Supplied material

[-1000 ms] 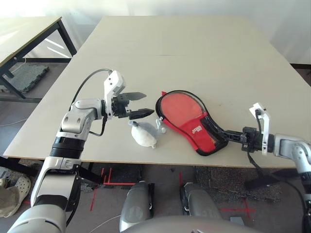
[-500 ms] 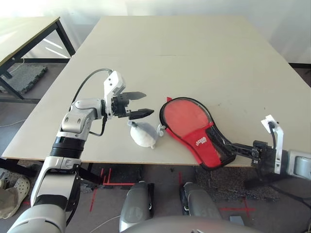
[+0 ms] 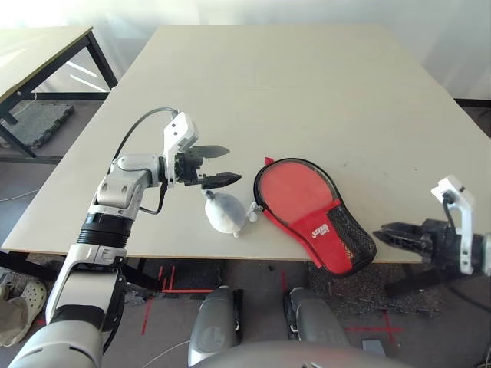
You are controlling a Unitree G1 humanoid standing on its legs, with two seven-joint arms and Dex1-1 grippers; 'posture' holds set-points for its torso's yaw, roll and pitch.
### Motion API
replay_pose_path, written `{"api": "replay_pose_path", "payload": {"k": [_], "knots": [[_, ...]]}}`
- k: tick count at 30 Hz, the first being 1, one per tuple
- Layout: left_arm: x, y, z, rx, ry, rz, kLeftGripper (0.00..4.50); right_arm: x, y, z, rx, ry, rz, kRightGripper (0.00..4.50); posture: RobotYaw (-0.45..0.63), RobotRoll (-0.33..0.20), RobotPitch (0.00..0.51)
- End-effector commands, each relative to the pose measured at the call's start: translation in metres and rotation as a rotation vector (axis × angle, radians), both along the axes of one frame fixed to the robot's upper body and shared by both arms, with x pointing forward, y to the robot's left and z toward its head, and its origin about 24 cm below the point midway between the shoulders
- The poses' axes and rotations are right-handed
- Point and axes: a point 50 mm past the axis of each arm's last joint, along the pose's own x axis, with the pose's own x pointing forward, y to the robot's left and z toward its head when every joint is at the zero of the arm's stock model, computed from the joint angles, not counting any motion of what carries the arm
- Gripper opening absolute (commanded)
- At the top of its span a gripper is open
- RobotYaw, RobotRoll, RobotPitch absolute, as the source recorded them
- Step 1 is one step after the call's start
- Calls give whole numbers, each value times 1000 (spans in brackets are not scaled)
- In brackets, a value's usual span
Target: Store the ping-pong paddle in its case and zip it.
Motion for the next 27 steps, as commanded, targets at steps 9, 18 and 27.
{"api": "replay_pose_path", "payload": {"k": [9, 18, 27], "knots": [[-4, 6, 21, 15, -24, 25, 4500, 60, 60, 7, -79, -192, 247, 4465, 71, 0, 45], [-18, 26, 35, 46, -17, 55, 4500, 91, 96, -9, -152, -180, 404, 4465, 122, 0, 45], [-45, 35, 38, 62, 46, 49, 4500, 98, 108, -25, -134, -94, 463, 4465, 176, 0, 50]]}}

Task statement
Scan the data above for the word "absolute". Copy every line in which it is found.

Finished exercise
- Gripper opening absolute (commanded)
- RobotYaw, RobotRoll, RobotPitch absolute, as the source recorded them

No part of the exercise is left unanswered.